Task material:

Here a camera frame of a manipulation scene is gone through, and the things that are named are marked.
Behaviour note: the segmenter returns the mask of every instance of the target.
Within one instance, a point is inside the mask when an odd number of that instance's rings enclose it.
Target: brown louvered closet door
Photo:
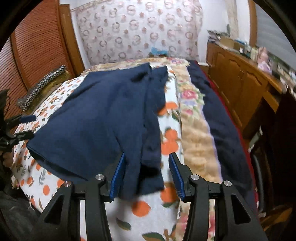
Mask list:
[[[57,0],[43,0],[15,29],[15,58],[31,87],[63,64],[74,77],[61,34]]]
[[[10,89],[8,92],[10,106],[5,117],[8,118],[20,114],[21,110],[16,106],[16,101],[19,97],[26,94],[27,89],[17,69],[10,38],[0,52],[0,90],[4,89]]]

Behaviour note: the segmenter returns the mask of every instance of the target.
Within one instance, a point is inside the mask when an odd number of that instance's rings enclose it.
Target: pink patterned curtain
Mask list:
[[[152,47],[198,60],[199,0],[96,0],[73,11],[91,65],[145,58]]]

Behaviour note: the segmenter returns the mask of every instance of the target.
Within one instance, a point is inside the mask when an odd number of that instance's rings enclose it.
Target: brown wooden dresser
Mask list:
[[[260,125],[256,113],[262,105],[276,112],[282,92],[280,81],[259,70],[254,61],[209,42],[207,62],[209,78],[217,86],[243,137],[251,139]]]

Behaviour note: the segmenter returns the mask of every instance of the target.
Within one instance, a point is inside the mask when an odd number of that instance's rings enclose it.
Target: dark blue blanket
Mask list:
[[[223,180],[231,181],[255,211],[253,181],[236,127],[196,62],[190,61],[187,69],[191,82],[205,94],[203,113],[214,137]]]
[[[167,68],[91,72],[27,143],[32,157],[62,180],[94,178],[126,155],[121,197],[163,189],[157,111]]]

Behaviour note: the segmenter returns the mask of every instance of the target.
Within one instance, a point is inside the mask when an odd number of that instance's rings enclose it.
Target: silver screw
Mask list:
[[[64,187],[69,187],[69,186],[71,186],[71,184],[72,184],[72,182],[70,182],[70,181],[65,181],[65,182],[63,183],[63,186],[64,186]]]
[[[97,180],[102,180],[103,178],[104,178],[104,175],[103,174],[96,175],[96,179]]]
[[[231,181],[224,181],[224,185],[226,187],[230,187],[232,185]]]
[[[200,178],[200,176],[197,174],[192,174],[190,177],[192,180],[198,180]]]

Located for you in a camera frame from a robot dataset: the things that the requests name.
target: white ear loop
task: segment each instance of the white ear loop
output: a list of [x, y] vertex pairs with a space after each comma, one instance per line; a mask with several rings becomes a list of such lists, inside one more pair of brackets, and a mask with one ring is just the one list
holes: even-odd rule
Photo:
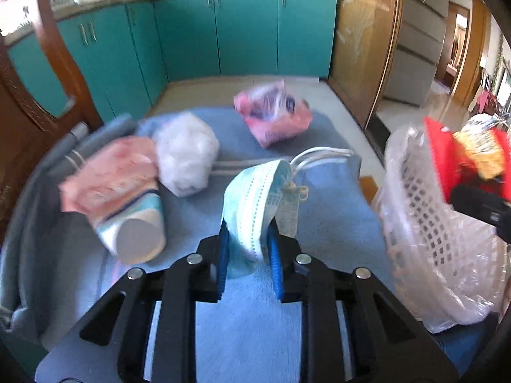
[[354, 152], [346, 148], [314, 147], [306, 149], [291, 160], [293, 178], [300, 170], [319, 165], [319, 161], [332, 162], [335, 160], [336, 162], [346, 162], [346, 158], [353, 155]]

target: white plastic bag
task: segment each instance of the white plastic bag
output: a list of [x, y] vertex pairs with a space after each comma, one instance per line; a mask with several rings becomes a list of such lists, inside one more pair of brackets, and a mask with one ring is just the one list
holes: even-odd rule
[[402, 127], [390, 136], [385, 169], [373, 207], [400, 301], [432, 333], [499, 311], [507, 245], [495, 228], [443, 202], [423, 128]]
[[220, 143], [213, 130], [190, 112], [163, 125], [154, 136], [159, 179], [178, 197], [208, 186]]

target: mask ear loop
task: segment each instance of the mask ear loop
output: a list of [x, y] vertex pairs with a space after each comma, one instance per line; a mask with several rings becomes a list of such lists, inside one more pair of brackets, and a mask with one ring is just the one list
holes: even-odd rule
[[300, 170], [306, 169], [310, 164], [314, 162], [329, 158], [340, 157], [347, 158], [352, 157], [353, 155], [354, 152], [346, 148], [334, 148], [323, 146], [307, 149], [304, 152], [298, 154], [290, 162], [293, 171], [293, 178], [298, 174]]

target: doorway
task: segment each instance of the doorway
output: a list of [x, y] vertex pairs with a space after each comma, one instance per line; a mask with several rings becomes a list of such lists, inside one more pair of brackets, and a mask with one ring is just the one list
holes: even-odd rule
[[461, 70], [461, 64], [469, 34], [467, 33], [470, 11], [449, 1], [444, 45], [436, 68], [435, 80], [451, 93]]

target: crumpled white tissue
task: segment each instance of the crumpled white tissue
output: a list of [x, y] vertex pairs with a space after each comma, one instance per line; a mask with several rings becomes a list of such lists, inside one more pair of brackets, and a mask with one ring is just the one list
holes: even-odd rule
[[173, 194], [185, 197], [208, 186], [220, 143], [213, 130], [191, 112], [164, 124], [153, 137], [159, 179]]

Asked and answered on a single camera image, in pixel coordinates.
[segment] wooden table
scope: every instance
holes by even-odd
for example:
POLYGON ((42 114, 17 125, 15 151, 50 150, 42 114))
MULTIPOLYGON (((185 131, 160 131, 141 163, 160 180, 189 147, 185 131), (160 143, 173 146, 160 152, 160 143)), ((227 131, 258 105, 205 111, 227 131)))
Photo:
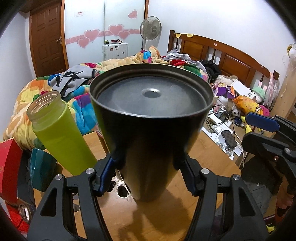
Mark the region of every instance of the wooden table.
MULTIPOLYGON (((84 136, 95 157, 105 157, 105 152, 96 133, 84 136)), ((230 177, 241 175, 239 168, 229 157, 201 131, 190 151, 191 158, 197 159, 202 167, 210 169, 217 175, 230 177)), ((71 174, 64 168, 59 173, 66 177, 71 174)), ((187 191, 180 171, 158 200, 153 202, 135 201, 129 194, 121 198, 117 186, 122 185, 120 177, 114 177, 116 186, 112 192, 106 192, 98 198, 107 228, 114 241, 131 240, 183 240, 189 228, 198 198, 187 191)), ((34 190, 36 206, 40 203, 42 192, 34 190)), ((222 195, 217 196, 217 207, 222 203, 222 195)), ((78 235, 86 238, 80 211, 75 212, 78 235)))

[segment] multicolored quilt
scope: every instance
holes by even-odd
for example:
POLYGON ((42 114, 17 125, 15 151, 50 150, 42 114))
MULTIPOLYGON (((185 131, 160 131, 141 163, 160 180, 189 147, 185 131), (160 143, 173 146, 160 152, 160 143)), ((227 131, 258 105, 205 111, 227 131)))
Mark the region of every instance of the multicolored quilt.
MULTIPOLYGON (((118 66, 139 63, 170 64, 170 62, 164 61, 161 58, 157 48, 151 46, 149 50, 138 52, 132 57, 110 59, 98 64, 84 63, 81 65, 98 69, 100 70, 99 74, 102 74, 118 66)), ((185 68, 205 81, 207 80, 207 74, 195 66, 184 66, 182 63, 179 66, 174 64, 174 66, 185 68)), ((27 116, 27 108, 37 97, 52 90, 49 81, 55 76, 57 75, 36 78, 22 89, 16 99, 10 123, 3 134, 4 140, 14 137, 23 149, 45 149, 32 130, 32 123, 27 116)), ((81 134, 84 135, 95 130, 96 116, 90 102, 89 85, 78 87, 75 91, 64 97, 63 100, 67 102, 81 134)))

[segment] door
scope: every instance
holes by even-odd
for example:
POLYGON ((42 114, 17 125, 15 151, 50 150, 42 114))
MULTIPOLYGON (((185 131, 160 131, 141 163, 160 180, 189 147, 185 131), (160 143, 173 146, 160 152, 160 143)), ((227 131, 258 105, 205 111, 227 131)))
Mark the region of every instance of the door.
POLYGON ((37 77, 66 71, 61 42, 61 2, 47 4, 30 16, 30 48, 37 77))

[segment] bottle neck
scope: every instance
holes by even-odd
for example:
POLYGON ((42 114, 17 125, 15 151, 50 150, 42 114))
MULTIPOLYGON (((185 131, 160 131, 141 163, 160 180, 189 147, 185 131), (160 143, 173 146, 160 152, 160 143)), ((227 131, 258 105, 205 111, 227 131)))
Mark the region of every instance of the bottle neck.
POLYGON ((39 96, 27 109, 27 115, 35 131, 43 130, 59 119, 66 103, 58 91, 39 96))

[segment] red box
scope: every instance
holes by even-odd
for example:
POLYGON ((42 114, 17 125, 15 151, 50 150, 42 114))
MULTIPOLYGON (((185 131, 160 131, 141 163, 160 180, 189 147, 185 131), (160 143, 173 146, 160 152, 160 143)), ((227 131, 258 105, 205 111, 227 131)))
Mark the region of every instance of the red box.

Problem statement: For every line of the data above that contains "tissue", copy that line.

Exercise response:
target: crumpled white tissue
task: segment each instance of the crumpled white tissue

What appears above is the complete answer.